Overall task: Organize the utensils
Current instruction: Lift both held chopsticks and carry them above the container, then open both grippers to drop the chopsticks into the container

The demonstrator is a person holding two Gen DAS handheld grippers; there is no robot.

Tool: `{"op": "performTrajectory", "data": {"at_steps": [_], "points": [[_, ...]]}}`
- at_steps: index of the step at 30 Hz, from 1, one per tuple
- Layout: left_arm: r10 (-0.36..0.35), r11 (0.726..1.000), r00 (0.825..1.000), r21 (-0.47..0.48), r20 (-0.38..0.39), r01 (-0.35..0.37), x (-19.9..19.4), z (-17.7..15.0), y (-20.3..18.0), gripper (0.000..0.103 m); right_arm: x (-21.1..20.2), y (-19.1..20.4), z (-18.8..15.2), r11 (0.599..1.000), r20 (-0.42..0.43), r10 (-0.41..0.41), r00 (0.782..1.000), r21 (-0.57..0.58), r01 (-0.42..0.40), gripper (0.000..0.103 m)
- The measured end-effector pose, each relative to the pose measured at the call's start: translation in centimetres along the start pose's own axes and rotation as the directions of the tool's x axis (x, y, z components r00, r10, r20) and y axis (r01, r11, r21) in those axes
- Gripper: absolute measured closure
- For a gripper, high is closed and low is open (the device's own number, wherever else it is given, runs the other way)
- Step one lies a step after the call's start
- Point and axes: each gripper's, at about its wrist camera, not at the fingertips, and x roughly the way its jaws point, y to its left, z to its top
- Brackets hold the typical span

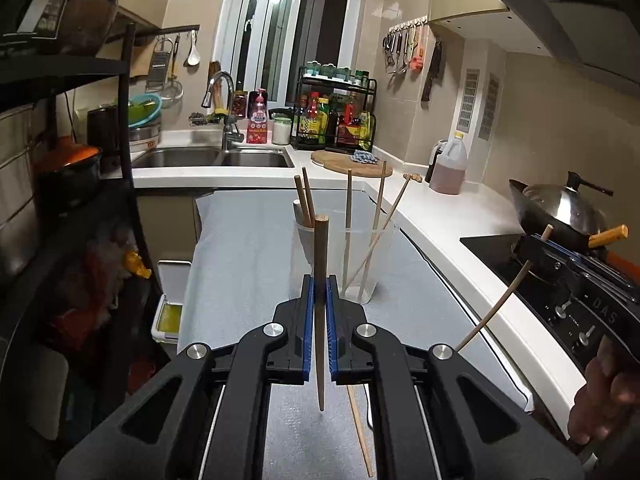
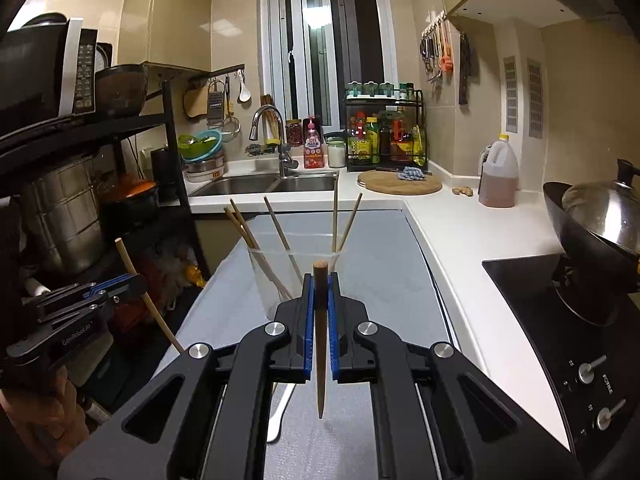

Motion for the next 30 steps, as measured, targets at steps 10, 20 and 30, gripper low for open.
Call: {"op": "performTrajectory", "data": {"at_steps": [10,20,30], "points": [[-0.045,0.999,0.999,-0.025,-0.024,0.045,2.3,5.1,0.6,0.097,2.2,-0.2,5.1,0.999,0.040,0.034,0.999,0.019,-0.035,0.097],[-0.089,0.996,0.994,-0.021,0.063,0.090,4.1,13.5,0.2,0.097,4.9,-0.4,12.7,0.998,0.139,0.055,0.989,0.007,-0.057,0.097],[-0.058,0.997,0.997,-0.054,0.058,0.062,10.8,17.0,1.5,0.097,11.5,-0.8,13.9,0.998,0.137,0.059,0.989,0.015,-0.062,0.097]]}}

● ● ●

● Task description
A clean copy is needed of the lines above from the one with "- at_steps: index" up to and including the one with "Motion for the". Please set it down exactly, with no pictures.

● Solution to the problem
- at_steps: index of the step at 30 Hz, from 1, one per tuple
- Layout: left_arm: r10 (-0.36..0.35), r11 (0.726..1.000), r00 (0.825..1.000), r21 (-0.47..0.48), r20 (-0.38..0.39), r01 (-0.35..0.37), x (-19.9..19.4), z (-17.7..15.0), y (-20.3..18.0), gripper (0.000..0.103 m); right_arm: x (-21.1..20.2), y (-19.1..20.4), z (-18.8..15.2), r11 (0.599..1.000), r20 (-0.42..0.43), r10 (-0.41..0.41), r00 (0.782..1.000), r21 (-0.57..0.58), r01 (-0.42..0.40), gripper (0.000..0.103 m)
- The measured end-effector pose, each relative to the pose measured at the call's start: translation in centimetres along the start pose's own axes and rotation as the directions of the tool's x axis (x, y, z components r00, r10, r20) and y axis (r01, r11, r21) in those axes
- Gripper: absolute measured closure
- For a gripper, high is closed and low is open (the device's own number, wherever else it is given, runs the other way)
- Step one lies a step after the call's start
- Point and axes: each gripper's, at about its wrist camera, not at the fingertips, and x roughly the way its jaws point, y to its left, z to its top
- Brackets hold the typical span


Motion for the next 30 steps, as measured, targets at steps 10, 20 and 30, gripper low for open.

That concludes the answer to this exercise.